[Records contained in a dataset]
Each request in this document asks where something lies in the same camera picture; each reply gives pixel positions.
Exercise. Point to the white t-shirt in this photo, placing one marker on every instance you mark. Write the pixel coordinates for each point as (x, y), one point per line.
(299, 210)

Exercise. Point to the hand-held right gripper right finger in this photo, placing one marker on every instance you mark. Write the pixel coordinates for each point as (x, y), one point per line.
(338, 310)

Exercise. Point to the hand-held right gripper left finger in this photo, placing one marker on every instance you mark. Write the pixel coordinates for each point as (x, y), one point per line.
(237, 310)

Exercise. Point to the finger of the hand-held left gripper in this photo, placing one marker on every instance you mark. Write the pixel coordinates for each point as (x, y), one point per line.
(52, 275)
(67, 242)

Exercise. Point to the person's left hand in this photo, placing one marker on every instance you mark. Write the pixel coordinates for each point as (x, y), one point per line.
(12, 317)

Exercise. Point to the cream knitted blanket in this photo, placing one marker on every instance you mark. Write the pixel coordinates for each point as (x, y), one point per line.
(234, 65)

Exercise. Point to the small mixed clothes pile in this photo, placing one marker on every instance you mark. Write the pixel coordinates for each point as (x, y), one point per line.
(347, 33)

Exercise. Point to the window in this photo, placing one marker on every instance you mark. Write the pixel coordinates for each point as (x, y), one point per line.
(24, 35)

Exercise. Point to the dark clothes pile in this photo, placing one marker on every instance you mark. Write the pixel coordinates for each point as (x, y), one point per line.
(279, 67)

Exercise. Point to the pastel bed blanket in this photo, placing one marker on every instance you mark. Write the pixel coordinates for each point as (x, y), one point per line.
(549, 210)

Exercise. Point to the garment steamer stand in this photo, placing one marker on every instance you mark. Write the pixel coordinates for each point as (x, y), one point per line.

* Assigned task: Nothing in the data above should change. Please copy it all.

* Exercise output:
Each request in this document asks where something lies in the same camera picture; each reply gives pixel positions.
Exercise. Point to the white t-shirt in this photo, placing one marker on every instance you mark. Write the pixel coordinates for each point as (x, y), one point per line.
(299, 210)

Exercise. Point to the hand-held right gripper right finger in this photo, placing one marker on every instance you mark. Write the pixel coordinates for each point as (x, y), one point per line.
(338, 310)

Exercise. Point to the hand-held right gripper left finger in this photo, placing one marker on every instance you mark. Write the pixel coordinates for each point as (x, y), one point per line.
(237, 310)

Exercise. Point to the finger of the hand-held left gripper in this photo, placing one marker on every instance you mark. Write the pixel coordinates for each point as (x, y), one point per line.
(52, 275)
(67, 242)

Exercise. Point to the person's left hand in this photo, placing one marker on every instance you mark. Write the pixel coordinates for each point as (x, y), one point per line.
(12, 317)

Exercise. Point to the cream knitted blanket in this photo, placing one marker on every instance you mark. Write the pixel coordinates for each point as (x, y), one point per line.
(234, 65)

Exercise. Point to the small mixed clothes pile in this photo, placing one marker on every instance you mark. Write the pixel coordinates for each point as (x, y), one point per line.
(347, 33)

Exercise. Point to the window in this photo, placing one marker on every instance you mark. Write the pixel coordinates for each point as (x, y), one point per line.
(24, 35)

Exercise. Point to the dark clothes pile in this photo, placing one marker on every instance you mark. Write the pixel coordinates for each point as (x, y), one point per line.
(279, 67)

Exercise. Point to the pastel bed blanket in this photo, placing one marker on every instance you mark. Write the pixel coordinates for each point as (x, y), one point per line.
(549, 210)

Exercise. Point to the garment steamer stand in this photo, placing one marker on every instance you mark. Write the pixel coordinates for each point as (x, y), one point per line.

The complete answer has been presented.